Finding the right care is something that few people have experience of. The type of care, the location of the care home, which state benefits can be claimed and how it will all be funded are all very important are all very important points to consider.
It’s impossible to know how long care will be needed, meaning there’s know way of knowing how long it will have to be paid for. Running out of money for care means relying on your local authority for care funding, but there’s no assurance that they will maintain the same level of payments unless you make up the difference.
Another consequence of using up money on care is there’s no legacy to leave for family and loved ones. However, with careful financial planning for long-term care you can ensure care is fully funded for as long as it is needed, as well as safeguarding your capital.
Your income from pensions, savings and investments may be enough to pay for your care in full or as a ‘top-up’. Another option is family covering some or all of the cost of care.
Savings can be used to cover the cost of long-term care, including ISAs, cash in deposit accounts and National Savings. This is very low risk, however, at current interest rates you’ll need to make sure your capital isn’t quickly eroded.

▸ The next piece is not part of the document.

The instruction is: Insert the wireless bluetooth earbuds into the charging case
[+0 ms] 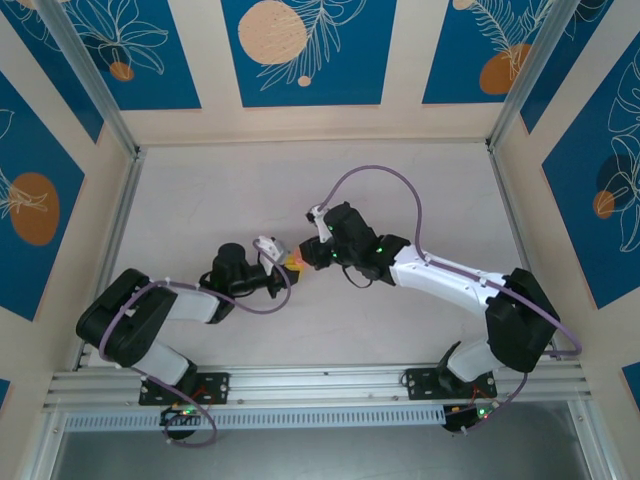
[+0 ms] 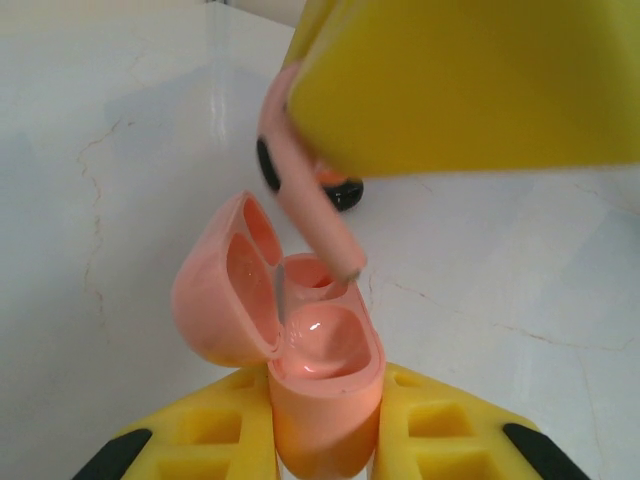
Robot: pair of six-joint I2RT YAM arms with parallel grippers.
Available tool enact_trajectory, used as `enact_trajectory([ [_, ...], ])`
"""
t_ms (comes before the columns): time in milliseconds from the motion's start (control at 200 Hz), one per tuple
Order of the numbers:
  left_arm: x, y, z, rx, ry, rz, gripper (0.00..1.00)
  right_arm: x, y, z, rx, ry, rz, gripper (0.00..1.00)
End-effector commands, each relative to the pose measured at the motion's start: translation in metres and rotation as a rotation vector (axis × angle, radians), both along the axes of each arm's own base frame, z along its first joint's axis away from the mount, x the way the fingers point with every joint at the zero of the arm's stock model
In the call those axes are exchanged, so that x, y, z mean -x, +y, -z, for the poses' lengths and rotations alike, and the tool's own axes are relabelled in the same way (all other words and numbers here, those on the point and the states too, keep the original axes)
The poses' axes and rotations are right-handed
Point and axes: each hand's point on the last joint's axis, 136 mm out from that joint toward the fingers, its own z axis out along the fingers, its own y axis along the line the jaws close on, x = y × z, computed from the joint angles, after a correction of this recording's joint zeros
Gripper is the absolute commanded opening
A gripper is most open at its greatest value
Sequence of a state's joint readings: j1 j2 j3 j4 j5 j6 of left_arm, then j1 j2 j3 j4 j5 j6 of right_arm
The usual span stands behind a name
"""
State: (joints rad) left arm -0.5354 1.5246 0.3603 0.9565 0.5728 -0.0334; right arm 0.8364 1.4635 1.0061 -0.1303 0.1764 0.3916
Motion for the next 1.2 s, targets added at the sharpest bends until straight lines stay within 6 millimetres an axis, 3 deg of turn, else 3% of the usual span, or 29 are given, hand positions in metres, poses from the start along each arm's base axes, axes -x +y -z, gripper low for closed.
enact_trajectory([
  [0,-0.002,-0.009,-0.023,0.066,-0.048,0.023,0.21,0.0,0.01,0.001,-0.014,-0.03,-0.027,0.22],
  [425,-0.008,-0.009,-0.036,0.146,-0.044,-0.015,0.21,0.003,0.003,0.009,0.022,-0.043,0.013,0.22],
  [805,-0.008,-0.009,-0.025,0.098,-0.019,-0.015,0.2,0.002,-0.002,-0.014,-0.009,-0.115,0.013,0.22],
  [1020,-0.008,-0.007,-0.021,0.076,-0.002,-0.021,0.2,0.001,-0.011,-0.015,0.026,-0.131,-0.005,0.22],
  [1195,-0.01,0.0,-0.009,0.013,0.026,-0.064,0.2,0.012,-0.024,-0.007,0.07,-0.09,-0.097,0.21],
])
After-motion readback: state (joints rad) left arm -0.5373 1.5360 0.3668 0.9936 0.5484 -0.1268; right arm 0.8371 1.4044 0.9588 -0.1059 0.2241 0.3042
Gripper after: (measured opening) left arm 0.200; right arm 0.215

A variety of investments can be used to pay for long-term care, from shares to investment bonds. It should be kept in mind that the most profitable investments are generally the highest risk, so finding the right balance of investments is important.

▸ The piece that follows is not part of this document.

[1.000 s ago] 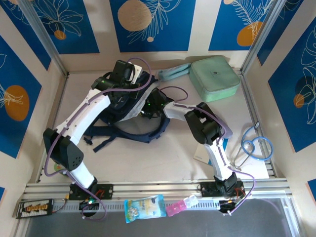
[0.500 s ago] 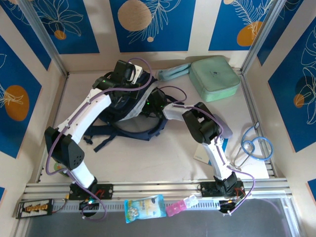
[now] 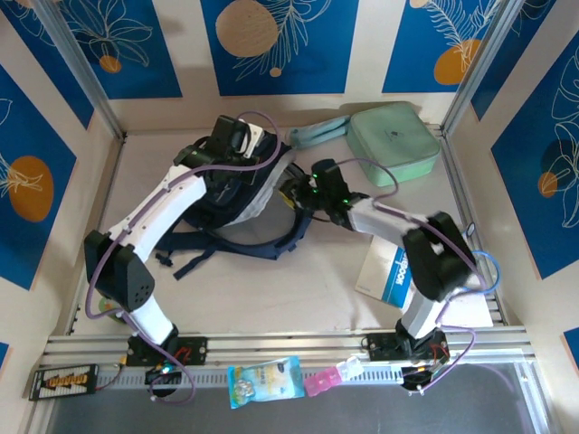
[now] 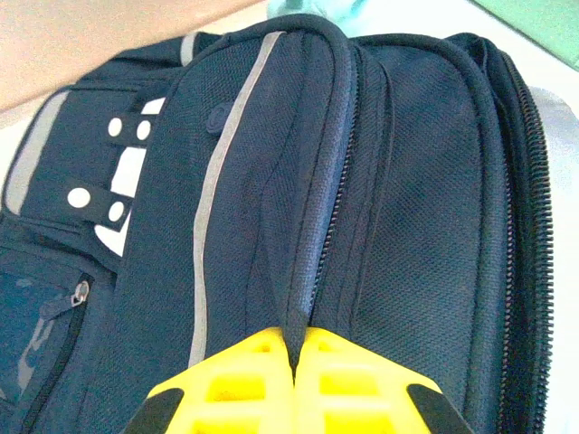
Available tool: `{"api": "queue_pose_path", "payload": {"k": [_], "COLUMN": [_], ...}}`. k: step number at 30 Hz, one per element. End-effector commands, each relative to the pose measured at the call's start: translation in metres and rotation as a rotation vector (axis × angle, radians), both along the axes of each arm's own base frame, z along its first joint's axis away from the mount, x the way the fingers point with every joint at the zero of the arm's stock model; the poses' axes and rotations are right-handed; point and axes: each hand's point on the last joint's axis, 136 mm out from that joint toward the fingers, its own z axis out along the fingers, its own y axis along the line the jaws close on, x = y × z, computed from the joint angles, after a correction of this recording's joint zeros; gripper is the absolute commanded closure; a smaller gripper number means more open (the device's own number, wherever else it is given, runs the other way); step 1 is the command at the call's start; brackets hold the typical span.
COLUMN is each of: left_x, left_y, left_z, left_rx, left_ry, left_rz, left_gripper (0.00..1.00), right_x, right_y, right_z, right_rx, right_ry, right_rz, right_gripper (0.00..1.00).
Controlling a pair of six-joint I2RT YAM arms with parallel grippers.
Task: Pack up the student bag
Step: Close the student bag at the middle-left of the table.
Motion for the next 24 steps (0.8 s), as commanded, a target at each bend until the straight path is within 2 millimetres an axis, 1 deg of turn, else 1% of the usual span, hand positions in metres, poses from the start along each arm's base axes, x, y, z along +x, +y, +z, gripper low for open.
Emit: {"api": "queue_pose_path", "payload": {"k": [1, 3, 6, 8, 10, 13, 15, 17, 18, 19, 21, 24], "left_x": [0.003, -0.008, -0.023, -0.029, -0.033, -0.034, -0.033, -0.032, -0.032, -0.032, -0.034, -0.036], "left_y": [-0.010, -0.015, -0.013, -0.004, 0.008, 0.028, 0.044, 0.056, 0.058, 0.057, 0.046, 0.027], "left_z": [-0.007, -0.032, -0.069, -0.090, -0.104, -0.116, -0.117, -0.116, -0.114, -0.112, -0.105, -0.090], "left_rx": [-0.052, -0.053, -0.011, 0.031, 0.084, 0.139, 0.171, 0.177, 0.165, 0.142, 0.067, -0.057], "left_ry": [-0.006, 0.058, 0.142, 0.184, 0.201, 0.211, 0.207, 0.198, 0.191, 0.190, 0.190, 0.197], "left_rz": [-0.030, -0.064, -0.072, -0.050, -0.016, 0.041, 0.091, 0.129, 0.144, 0.144, 0.115, 0.088], "left_gripper": [1.00, 1.00, 1.00, 1.00, 1.00, 1.00, 1.00, 1.00, 1.00, 0.96, 0.72, 0.45], "right_x": [-0.029, -0.043, -0.061, -0.071, -0.077, -0.082, -0.084, -0.088, -0.090, -0.091, -0.094, -0.098], "right_y": [-0.053, -0.092, -0.138, -0.160, -0.179, -0.199, -0.210, -0.221, -0.225, -0.229, -0.236, -0.241], "right_z": [-0.023, -0.030, -0.038, -0.044, -0.050, -0.056, -0.061, -0.069, -0.074, -0.078, -0.089, -0.103], "right_rx": [-0.180, -0.288, -0.415, -0.458, -0.480, -0.520, -0.550, -0.583, -0.597, -0.608, -0.622, -0.628], "right_ry": [0.063, 0.074, 0.104, 0.135, 0.168, 0.196, 0.217, 0.255, 0.270, 0.285, 0.323, 0.379], "right_rz": [-0.063, -0.123, -0.189, -0.217, -0.242, -0.255, -0.260, -0.274, -0.277, -0.281, -0.287, -0.278], "right_gripper": [0.64, 0.60, 0.50, 0.46, 0.43, 0.41, 0.41, 0.41, 0.41, 0.41, 0.40, 0.40]}}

These are insurance plans that convert your capital into income to assist in paying care fees. You’ll pay a one-off lump sum, and in return you’ll receive a guaranteed income for life that is completely tax-free and paid directly to the care provider.
The proceeds from the sale or letting of your house can be used to assist in paying for long-term care, options include; equity release, rental, or a deferred payment agreement (DPA).
This is the option that most people consider first, and local authorities often provide support for this as long as possible. Home care doesn’t have to mean personal car, it can be as simple as hot meal, a laundry service, or assistance with cleaning and household chores.
When staying at home is no longer possible, but moving to a care home is not preferred, then independent living schemes may be the ideal compromise. You may have heard of them described as retirement villages, with the choice of facilities varying widely, as well as the type and level of care.
If there is more day-to-day personal care required then residential homes have care assistants readily on hand, perhaps making them the best option. It should be noted, in residential care there is no health or nursing care.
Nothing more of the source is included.